━━ DATASET CONTENT

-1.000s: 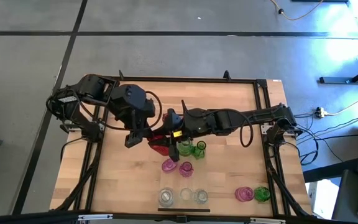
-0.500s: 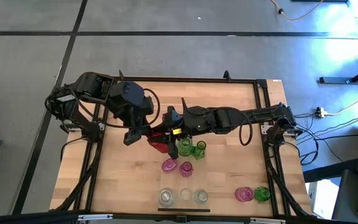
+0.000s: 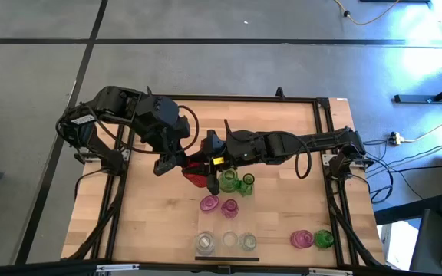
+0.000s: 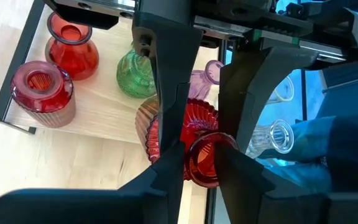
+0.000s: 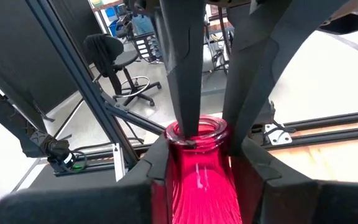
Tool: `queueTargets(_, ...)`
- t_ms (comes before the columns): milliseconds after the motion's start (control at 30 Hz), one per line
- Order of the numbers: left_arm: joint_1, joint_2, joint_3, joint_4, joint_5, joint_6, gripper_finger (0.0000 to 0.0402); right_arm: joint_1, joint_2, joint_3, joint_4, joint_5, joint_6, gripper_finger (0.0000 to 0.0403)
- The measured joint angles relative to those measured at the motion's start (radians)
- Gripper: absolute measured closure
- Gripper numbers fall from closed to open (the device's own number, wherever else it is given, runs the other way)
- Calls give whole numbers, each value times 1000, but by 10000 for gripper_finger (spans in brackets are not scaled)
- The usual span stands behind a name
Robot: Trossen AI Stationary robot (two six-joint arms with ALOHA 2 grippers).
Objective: Sort vases onto shelf
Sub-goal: Put the red vase on the shelf aligned with the other red vases
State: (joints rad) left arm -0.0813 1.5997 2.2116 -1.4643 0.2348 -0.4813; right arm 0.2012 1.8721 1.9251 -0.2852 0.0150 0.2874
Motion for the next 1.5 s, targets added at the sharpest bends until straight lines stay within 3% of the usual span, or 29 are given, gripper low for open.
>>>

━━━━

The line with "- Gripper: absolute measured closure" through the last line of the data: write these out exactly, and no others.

- Gripper: absolute measured closure
- Gripper numbers fall from closed to open (the device's own number, wherever else it is given, runs the other way)
- Calls give whole numbers, each value times 1000, but by 10000 for gripper_finger (spans in brackets are not scaled)
- The usual span stands behind a name
Robot: Trossen AI Stationary robot (two six-joint arms with ALOHA 2 grippers).
Objective: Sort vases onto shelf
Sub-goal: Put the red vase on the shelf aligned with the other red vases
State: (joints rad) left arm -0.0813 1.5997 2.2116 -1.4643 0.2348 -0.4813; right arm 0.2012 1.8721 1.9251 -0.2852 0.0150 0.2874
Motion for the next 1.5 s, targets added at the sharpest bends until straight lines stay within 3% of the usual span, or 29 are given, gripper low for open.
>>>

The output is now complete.